The reason why most women choose pads for their period needs is because they're familiar and therefore fall in their comfort zone. The alternatives may be beneficial — particularly where environmental impact is concerned — but they are fairly new, which makes the switch daunting.

But it is high time to start weighing our options, especially with the ban hovering over our heads, threatening to knock locally-produced pads out of the picture. Some of the choices we have are reusable cloth pads, menstrual cups and period panties.

Cloth pads

Cloth pads essentially function the same way disposable pads do, except you wash them instead of discarding, in order to reuse. This would clearly cancel out a lot of wastage, saving water and money, and reducing plastic and energy use. Reusable pads also have less toxins, making for a safe option to switch to.

They're also close to what women in Pakistan used before disposable pads were introduced in the 1980s.

The Red Code is a local business that promises to source "affordable, eco-friendly & culturally responsible feminine hygiene products". They have different sizes and specially designed nighttime pads as well.

Menstrual cups

Menstrual cups are also a reusable option that, like a tampon, are inserted in the vagina to collect menstrual blood. They can hold more and only need to be emptied twice a day. With proper care, one cup can last a person between six months and 10 years, which makes it a very budget-friendly option that has the added benefit of being environmentally friendly.

Recircle is a local seller of menstrual cups. When we asked them if the ban has diverted consumers towards this option, the answer surprised us. "We haven’t had any unusual amount of sales to be honest," said Wasma Imran, co-founder of the company.

Though menstrual cups are theoretically a wonderful investment, the practical part is what makes people step away. We asked Imran how they deal with someone who's scared to make the switch and what they tell them to ease the process.
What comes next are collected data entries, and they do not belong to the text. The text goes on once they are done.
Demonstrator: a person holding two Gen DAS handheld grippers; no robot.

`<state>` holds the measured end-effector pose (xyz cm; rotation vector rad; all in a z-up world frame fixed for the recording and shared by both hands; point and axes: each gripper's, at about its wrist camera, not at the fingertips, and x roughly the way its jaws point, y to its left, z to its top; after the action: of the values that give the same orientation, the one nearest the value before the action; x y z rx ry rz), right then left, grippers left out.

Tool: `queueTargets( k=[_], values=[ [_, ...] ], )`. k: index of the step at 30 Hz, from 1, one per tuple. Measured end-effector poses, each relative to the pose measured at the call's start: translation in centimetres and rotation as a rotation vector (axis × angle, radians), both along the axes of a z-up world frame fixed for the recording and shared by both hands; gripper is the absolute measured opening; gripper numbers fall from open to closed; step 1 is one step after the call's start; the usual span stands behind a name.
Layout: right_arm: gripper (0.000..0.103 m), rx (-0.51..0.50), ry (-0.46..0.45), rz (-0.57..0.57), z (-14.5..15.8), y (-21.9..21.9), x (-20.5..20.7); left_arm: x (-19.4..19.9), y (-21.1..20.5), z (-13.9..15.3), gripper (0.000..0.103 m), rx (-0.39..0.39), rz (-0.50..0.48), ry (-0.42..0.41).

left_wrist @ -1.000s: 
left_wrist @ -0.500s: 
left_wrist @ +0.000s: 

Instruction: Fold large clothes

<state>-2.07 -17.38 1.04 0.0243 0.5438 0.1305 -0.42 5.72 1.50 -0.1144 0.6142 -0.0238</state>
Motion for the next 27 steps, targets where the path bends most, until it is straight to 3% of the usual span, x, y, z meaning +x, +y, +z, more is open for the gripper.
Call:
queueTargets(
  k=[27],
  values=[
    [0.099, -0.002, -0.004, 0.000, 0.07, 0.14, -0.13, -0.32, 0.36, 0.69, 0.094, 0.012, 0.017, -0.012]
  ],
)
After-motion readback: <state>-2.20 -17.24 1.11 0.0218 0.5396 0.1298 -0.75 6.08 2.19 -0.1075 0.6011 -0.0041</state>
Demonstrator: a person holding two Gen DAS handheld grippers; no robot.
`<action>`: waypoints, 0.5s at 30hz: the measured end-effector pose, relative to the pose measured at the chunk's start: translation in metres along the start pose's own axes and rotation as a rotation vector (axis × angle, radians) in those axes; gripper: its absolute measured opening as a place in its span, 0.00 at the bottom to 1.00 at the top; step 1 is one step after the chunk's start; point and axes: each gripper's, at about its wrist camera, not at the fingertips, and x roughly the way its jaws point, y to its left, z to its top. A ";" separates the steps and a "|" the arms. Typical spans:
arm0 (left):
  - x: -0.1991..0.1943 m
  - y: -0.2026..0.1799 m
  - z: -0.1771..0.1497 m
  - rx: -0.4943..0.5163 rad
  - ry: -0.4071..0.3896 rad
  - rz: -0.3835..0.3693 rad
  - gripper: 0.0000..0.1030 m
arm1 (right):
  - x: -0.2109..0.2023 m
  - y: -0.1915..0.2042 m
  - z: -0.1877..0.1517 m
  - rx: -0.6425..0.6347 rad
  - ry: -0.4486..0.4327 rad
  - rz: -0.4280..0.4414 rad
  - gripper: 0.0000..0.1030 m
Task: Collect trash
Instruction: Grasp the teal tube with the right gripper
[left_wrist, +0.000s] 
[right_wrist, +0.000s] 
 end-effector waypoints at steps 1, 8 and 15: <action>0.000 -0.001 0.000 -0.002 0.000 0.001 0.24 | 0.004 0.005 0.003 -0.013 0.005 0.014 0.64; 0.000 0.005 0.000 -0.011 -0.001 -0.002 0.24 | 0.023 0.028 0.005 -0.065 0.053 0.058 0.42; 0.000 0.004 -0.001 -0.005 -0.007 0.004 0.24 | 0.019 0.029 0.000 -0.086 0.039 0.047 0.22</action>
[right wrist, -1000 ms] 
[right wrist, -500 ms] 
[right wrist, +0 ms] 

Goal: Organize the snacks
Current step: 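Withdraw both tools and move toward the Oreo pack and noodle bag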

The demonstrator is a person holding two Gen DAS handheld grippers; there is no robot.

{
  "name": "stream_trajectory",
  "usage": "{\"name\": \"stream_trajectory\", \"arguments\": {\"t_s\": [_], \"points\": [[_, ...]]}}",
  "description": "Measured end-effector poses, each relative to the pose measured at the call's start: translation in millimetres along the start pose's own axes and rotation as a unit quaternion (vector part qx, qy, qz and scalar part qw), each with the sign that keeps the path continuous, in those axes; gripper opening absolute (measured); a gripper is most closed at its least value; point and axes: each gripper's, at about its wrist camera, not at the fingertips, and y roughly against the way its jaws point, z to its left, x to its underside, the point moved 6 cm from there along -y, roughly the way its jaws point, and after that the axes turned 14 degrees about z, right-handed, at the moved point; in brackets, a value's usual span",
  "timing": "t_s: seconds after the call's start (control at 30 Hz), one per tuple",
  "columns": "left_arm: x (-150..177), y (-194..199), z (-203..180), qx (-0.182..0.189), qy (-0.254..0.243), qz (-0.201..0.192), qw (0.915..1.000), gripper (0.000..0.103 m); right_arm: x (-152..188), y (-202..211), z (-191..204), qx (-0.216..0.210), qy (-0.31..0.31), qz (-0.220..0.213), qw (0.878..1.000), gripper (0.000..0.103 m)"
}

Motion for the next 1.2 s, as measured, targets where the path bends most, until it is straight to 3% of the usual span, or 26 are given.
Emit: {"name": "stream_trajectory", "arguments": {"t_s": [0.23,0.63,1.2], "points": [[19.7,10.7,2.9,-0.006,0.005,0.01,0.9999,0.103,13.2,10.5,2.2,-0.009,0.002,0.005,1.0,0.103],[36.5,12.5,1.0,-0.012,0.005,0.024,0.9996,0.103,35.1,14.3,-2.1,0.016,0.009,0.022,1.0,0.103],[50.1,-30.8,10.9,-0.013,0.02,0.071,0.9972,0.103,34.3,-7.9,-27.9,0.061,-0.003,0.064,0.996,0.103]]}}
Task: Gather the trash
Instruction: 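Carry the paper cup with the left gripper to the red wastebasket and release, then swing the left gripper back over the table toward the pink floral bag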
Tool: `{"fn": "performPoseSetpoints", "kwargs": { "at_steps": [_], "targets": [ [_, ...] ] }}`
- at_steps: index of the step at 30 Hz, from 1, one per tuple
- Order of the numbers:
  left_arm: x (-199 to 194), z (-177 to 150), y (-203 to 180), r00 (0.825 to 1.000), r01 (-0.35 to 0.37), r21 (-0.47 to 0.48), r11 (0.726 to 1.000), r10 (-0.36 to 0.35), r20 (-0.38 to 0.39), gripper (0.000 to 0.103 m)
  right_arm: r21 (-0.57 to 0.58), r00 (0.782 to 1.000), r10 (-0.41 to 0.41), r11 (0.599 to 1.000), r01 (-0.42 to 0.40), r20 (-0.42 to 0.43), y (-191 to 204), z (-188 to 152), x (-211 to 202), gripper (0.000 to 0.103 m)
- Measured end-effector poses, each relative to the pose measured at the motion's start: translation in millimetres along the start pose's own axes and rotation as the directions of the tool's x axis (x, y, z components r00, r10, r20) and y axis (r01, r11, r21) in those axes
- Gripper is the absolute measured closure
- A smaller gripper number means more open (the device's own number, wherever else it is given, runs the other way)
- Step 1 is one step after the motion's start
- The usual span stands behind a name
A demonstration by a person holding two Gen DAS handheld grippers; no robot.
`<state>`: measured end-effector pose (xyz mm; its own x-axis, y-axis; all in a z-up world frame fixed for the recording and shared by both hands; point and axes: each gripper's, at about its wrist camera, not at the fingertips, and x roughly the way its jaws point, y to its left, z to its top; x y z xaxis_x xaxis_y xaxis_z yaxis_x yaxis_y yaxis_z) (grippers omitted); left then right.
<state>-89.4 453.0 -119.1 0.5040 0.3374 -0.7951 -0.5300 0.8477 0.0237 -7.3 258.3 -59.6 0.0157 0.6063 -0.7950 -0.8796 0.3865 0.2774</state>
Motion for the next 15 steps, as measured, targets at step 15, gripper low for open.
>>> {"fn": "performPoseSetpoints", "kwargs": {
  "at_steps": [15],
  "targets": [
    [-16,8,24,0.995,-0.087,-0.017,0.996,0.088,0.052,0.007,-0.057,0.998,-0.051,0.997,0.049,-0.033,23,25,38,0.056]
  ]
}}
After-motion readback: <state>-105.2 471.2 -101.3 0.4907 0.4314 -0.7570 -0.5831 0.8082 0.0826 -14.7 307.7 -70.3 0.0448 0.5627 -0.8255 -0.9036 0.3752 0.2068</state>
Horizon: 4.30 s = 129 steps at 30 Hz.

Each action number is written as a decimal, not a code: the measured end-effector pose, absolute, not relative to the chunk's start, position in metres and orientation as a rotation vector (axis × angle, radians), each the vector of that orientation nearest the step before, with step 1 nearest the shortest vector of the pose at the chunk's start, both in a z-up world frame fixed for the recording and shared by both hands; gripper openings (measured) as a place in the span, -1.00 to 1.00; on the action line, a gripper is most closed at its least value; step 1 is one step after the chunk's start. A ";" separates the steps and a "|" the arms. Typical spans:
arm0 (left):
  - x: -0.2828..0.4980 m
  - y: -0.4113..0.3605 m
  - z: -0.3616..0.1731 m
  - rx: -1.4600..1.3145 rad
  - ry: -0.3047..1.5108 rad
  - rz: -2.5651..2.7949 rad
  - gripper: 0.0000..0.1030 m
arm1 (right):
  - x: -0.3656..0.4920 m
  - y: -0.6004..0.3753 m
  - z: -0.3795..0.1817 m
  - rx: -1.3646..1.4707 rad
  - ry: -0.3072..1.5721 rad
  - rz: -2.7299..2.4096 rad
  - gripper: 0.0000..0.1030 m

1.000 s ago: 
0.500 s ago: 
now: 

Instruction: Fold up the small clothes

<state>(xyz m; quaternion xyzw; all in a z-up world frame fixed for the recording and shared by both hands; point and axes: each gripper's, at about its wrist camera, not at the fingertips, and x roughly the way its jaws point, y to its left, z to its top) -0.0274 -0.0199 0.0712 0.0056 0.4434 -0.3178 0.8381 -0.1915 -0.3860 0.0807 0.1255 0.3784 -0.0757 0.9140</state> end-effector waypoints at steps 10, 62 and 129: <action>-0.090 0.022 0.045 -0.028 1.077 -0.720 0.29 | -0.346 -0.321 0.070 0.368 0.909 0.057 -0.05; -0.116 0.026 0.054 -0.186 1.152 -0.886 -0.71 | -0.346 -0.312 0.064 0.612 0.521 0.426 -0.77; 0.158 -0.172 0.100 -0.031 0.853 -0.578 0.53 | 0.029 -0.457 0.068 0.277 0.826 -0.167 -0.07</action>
"We have guides on the process available on our website and we usually do a social media series on common concerns and questions. I personally feel like if we knew about our own anatomy as women, we wouldn’t be scared to put a tampon or a cup inside [of] us.

"For a new user many concerns are common such as ‘will it get lost inside me?’ which is basically anatomically impossible. Stuff like ‘how will I pee when the cup is inside my vagina?’ is another common one. Many women do not in fact know that the urethra (the hole where pee comes out from) is actually a separate hole within the vagina," she said.

Imran revealed that the insertion process is daunting for many women due to lack of sex education and reproductive education. "So I would say while it’s important that concerns related to menstrual cup use are clarified, it’s also important to make sure we teach people about their anatomy and reproductive system. And also, sex education. It’s not gonna seem [like] such a novel concept if we did."

Period panties

Period panties are pretty self explanatory — they're panties you can wear on your period without the need for any other product. They're comfortable, more absorbent than pads and they're sustainable.

The disadvantage is they might not be the most suitable option for people with a heavy flow. And their effectiveness diminishes over time — the more you wash them, the faster they lose their built-in antibacterial properties.

Losha is a local, online shop that has several options to choose from.

If you know any other alternatives, help a girl out and post them in the comment section!

Correction: A previous version of this story erroneously mentioned that the import of pads was banned under the government's import ban.